[kwlug-disc] Peak crypto?

Evan Nordquist nordquist.evan at gmail.com
Wed Jan 19 19:51:14 EST 2022


>
> As I understand it, at some point there will be no more new bitcoins
> in a mining operation.  Only fees for transations.


Every ~4 years the number of new bitcoin created per block is cut in half.
So for example in 2009 every "mined" block would pay the miner 50 bitcoin +
the transaction fees (pennies) that were optionally added to each
transaction by the sender.
In 2013, mining a block would give you 25 bitcoin plus the fees for the
transactions in that 10 minute block.
etc.
In 2017 it was 12.5 bitcoin (plus transaction fees) per block.
After the most recent halving event in mid 2020 we are now at 6.25 bitcoin
(plus transaction fees) per block.
In 2 years, it will drop in half again to 3.125 bitcoin per block.
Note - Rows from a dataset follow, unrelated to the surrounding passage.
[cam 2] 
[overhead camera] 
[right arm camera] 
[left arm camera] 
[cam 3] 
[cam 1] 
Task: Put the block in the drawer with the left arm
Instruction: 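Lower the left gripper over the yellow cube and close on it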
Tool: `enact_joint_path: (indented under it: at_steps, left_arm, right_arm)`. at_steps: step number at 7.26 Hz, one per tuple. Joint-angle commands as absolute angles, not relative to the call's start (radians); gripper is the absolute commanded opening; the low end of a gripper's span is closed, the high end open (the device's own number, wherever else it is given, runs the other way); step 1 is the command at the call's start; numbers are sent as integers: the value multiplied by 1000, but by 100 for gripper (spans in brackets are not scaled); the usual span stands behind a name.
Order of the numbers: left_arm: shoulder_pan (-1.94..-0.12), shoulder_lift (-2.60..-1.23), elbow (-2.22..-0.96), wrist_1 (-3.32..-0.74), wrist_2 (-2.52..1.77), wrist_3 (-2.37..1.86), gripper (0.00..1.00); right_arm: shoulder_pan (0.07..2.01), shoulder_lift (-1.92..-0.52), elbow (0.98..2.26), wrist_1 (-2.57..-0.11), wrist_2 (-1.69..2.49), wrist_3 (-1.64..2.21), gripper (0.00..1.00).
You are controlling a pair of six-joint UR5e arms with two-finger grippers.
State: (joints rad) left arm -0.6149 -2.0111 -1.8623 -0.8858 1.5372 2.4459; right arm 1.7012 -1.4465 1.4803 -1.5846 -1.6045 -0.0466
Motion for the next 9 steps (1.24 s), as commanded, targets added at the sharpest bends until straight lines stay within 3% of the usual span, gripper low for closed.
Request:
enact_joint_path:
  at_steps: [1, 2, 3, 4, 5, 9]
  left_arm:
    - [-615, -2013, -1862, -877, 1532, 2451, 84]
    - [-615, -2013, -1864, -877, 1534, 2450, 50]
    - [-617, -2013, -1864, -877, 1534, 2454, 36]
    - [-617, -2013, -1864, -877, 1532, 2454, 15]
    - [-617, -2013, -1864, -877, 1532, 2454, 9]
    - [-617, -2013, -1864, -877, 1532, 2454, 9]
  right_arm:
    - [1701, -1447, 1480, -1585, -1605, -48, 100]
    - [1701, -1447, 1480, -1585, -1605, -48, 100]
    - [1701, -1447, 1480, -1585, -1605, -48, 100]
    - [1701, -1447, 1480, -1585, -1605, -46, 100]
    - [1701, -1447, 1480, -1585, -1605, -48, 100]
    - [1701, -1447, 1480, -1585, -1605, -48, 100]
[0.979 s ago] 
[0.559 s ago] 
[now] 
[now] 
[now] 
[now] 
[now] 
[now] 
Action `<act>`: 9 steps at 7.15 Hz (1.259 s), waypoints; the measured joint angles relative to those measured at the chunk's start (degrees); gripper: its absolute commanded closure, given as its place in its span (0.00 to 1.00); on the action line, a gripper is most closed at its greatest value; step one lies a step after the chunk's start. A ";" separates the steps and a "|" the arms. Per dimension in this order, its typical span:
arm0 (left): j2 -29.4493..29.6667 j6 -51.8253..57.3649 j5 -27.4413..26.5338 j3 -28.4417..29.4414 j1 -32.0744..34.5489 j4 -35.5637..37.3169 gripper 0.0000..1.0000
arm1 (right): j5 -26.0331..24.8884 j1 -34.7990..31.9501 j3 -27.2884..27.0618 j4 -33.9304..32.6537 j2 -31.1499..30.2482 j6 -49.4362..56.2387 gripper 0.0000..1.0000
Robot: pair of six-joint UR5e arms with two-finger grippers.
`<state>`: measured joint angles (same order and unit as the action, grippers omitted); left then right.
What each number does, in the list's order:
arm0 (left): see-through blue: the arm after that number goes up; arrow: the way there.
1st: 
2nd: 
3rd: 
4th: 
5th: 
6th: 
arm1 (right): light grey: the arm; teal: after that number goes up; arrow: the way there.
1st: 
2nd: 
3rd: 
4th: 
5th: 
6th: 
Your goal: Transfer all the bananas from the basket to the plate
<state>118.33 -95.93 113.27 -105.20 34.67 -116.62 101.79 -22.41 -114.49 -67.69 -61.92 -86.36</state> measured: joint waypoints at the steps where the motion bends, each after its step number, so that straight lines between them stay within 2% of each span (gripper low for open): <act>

This goes on cutting the new issuance in half every ~4 years  (it isn't
exactly 4 years, it is every 210,000 'blocks', and each block happens on
average, every 10 minutes) until in all the last 'halving event' when the
issuance stops altogether around the year 2140.  There will still be
transaction fees to the miners.


>
> *- Every year, it is exponentially harder to "mine" Bitcoin because of the
> way**the system works. *


The amount of bitcoin mined is cut in half every ~4 years, but the
*difficulty* of the hashing puzzles is directly proportional to the
computing power involved in mining.   If more miners join the contest, the
problems get proportionately harder, if miners leave the system as was the
case when China banned bitcoin mining and half of the computing power left
the network, the problems got, you guessed it, half as difficult to solve.
That drop of half of the hash power of China leaving has since been
recouped elsewhere and is back at all time highs (from more and more mining
rigs joining the battle for bitcoin).


> *That directly translates into custom ASIC rigs that last*
> *less than a year, then go to the landfill, as well as exponential growth
> in**power usage unnecessarily.*


I am using used miners (Antminer s9) from 2017, which are still profitable
today.
I pay 10 cents per kilowatt hour for electricity (my rigs are plugged in in
Manitoba on the family farm where electricity is 9 cents per kilowatt hour,
I pay 10 cents per kilowatt hour towards their power bill so that THEY are
making a profit off of me.
Not a get rich quick scheme at this rate, I pay $200 in electricity each
month, and I get $260 worth of bitcoin.  Passive income.  Better than what
any bank could give me as far as a place to park $200 a month.

I don't advocate for any other form of cryptocurrency.  From what I can
tell, the VAST majority are rug pull scams, that are not as decentralized
as they claim to be.  Many rely on AWS or other central points of failure.
I like bitcoin in that it has no CEO to get in a scandal, no executive team
to screw anything up.  It is just a bunch of nerds volunteering their
compute power to make nerd currency, that no one can change the issuance
schedule, or rewrite the rules.  Anyone can use it, anywhere in the world.

*Evan Nordquist*


On Wed, Jan 19, 2022 at 5:14 PM Khalid Baheyeldin <kb at 2bits.com> wrote:

> On Wed, Jan 19, 2022 at 5:58 PM Chris Frey <cdfrey at foursquare.net> wrote:
>
>> As I understand it, at some point there will be no more new bitcoins
>> in a mining operation.  Only fees for transations.
>>
>> Do you think this will reduce the gold rush behaviour?
>>
>
> No idea.
> I am no expert on Bitcoin, and have no data to say one way or the other.